Set down, word for word, every line of the material below from the one containing "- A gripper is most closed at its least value" through the one containing "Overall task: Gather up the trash", but none of its pictures.

━━━━━━━━━━━━━━━━━━━━

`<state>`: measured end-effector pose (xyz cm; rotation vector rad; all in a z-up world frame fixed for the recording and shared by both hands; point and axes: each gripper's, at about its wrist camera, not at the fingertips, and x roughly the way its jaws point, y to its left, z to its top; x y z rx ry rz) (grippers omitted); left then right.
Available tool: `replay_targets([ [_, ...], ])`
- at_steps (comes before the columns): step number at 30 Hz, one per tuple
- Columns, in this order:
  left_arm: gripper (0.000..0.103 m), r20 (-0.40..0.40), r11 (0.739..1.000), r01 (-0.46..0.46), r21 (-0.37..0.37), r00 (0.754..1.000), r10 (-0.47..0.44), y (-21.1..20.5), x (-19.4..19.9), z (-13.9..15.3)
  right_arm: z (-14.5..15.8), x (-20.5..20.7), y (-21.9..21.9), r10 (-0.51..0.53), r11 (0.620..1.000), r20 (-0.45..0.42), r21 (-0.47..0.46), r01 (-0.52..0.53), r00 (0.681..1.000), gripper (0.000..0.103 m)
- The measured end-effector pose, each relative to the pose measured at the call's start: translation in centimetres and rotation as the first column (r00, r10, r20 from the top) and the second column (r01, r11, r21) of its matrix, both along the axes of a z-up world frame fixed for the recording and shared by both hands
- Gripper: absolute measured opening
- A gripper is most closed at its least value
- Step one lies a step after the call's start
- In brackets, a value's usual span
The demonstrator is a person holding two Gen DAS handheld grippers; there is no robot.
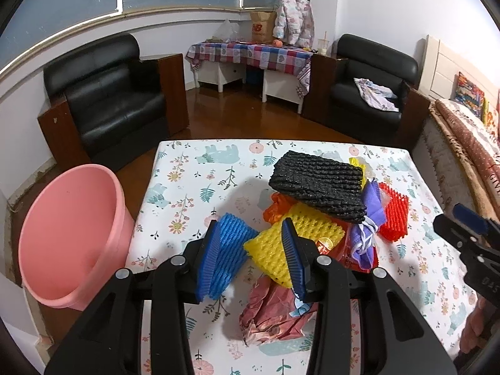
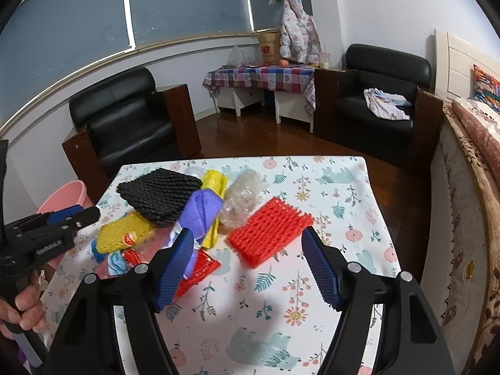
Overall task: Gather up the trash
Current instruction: 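Move both grippers toward the pile of trash on the table, then grasp the black foam net with the left gripper while the right grasps the red net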
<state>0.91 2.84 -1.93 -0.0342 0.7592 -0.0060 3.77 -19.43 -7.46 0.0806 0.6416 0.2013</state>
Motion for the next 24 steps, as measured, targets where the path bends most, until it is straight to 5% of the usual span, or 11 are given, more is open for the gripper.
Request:
replay_targets([
  [24, 0.041, -0.095, 0.974, 0.04, -0.222, 0.994, -0.062, -0.2, 5.0, 0.4, -2.4, 2.4, -2.3, -0.068, 0.996, -0.057, 0.056, 0.071, 0.996, 0.069],
])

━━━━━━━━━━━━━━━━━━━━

> **REPLY**
- A gripper is most closed at its least value
- Step one lies a step after the call's start
- In brackets, a value's usual span
The demonstrator is a person holding two Gen DAS handheld grippers; there is no robot.
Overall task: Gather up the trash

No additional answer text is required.